5: nCoV toolbox and assay development

For SCORE partners (and external stakeholders), it is crucial that standardized tools, materials, assays and basic information on the SARS-CoV-2 replication cycle will become available, obtained using standardized protocols. For example, there is the need for a well-characterized standard strain/isolate, a panel of different clinical isolates and reporter-gene expressing viruses, cDNA clones for reverse genetics studies, protein expression constructs, purified proteins, antibodies, RNA standards, enzymatic and cell-based assays. WP5 aims to develop this 'nCoV toolbox' of SOPs, assays, protocols, and materials for studying virus replication, identifying inhibitors, and quantifying inhibitor activity and mode-of-action. These tools will be shared with other WPs (and the scientific community at large /stakeholders outside SCORE). WP5 will benefit from and build on the vast available Coronavirus expertise of our partners, e.g., on reverse genetics systems, on purification and characterization of viral proteins, and development of biochemical assays to study viral enzyme activities and develop assays suitable for use in high-throughput (HTP) screening. This is crucial for identifying inhibitors and to perform SAR (structure-activity relationship) analysis on compounds arising from the medicinal chemistry efforts that follow initial hit identification. The expert knowledge, abundant experience, state-of-the-art tools, and infrastructure already available should ensure a smooth start and high success rate in the development of crucial assays and materials within SCORE.

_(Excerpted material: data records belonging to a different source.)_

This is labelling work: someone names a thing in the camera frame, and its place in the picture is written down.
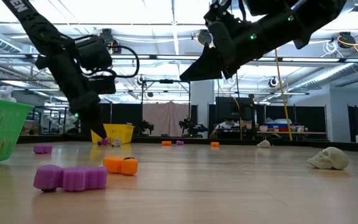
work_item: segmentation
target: white skull
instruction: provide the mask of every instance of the white skull
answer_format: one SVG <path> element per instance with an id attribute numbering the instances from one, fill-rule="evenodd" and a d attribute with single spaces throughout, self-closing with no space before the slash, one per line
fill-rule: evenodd
<path id="1" fill-rule="evenodd" d="M 270 148 L 270 142 L 268 140 L 263 140 L 256 146 L 260 148 Z"/>
<path id="2" fill-rule="evenodd" d="M 121 138 L 115 138 L 114 140 L 112 140 L 111 145 L 113 147 L 120 147 L 122 145 L 122 140 Z"/>
<path id="3" fill-rule="evenodd" d="M 349 159 L 342 150 L 335 147 L 328 147 L 318 152 L 308 162 L 319 169 L 337 169 L 343 170 L 349 165 Z"/>

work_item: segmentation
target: curtain
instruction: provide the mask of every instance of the curtain
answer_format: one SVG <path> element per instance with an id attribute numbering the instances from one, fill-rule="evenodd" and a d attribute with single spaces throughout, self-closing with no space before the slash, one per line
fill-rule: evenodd
<path id="1" fill-rule="evenodd" d="M 143 105 L 143 119 L 154 124 L 151 136 L 161 136 L 161 134 L 172 137 L 181 136 L 179 121 L 183 121 L 188 115 L 188 104 L 176 104 L 171 101 Z"/>

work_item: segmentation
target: white wall
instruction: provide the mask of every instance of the white wall
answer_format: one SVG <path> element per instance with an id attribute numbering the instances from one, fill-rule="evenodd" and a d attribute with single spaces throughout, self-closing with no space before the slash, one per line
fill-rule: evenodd
<path id="1" fill-rule="evenodd" d="M 191 83 L 190 101 L 198 105 L 198 124 L 208 126 L 208 105 L 214 103 L 214 80 L 203 80 Z M 200 133 L 208 138 L 208 132 Z"/>
<path id="2" fill-rule="evenodd" d="M 335 85 L 357 77 L 358 74 L 353 74 L 327 84 L 321 90 L 310 90 L 308 96 L 293 96 L 288 100 L 288 105 L 326 105 L 328 139 L 335 142 L 350 142 L 351 134 L 347 106 L 358 106 L 358 83 L 340 88 L 335 87 Z"/>

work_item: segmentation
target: purple foam toy
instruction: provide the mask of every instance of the purple foam toy
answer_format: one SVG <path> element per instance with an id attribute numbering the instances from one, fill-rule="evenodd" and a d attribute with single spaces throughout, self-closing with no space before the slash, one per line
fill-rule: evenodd
<path id="1" fill-rule="evenodd" d="M 36 154 L 52 153 L 52 146 L 34 146 L 34 153 Z"/>
<path id="2" fill-rule="evenodd" d="M 98 145 L 100 145 L 100 146 L 110 145 L 110 140 L 108 138 L 104 138 L 104 139 L 98 141 Z"/>
<path id="3" fill-rule="evenodd" d="M 44 192 L 62 187 L 66 191 L 81 191 L 106 188 L 107 168 L 74 167 L 62 169 L 55 165 L 45 165 L 37 169 L 34 187 Z"/>

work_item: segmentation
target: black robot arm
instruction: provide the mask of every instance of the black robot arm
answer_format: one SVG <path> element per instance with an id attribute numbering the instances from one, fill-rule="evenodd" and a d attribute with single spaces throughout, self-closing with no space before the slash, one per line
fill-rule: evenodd
<path id="1" fill-rule="evenodd" d="M 28 0 L 2 1 L 17 17 L 29 39 L 41 54 L 35 65 L 39 69 L 50 70 L 68 99 L 71 113 L 78 113 L 83 123 L 100 137 L 105 138 L 106 132 L 100 119 L 101 107 L 98 93 L 114 93 L 114 78 L 117 74 L 109 69 L 112 65 L 112 58 L 103 39 L 97 35 L 72 39 L 60 33 L 53 24 L 37 12 Z M 90 74 L 100 71 L 110 72 L 112 76 L 105 79 L 110 81 L 108 91 L 98 89 L 99 85 L 90 85 L 81 67 L 90 71 Z"/>
<path id="2" fill-rule="evenodd" d="M 184 81 L 231 78 L 241 65 L 294 41 L 297 49 L 309 43 L 312 33 L 340 15 L 346 0 L 245 0 L 257 22 L 242 21 L 216 1 L 204 19 L 214 47 L 205 44 L 201 57 L 186 70 Z"/>

6: From lead to pre-clinical candidate and proof-of-concept in small-animal models

The most promising inhibitors of coronavirus replication emerging from WP1-4 will be evaluatedin cell culture and in vitro models to assess the many properties that determine whether a compound can be developed into an actual drug. In a next step, the compounds will be evaluated ex vivo in primary human airway epithelial cultures, which represent the human lung epithelium. Finally, we will assess the in vivo efficacy of the most promising compounds in two animal models (Syrian golden hamsters and humanized ACE2 mice) to obtain final proof-of-concept.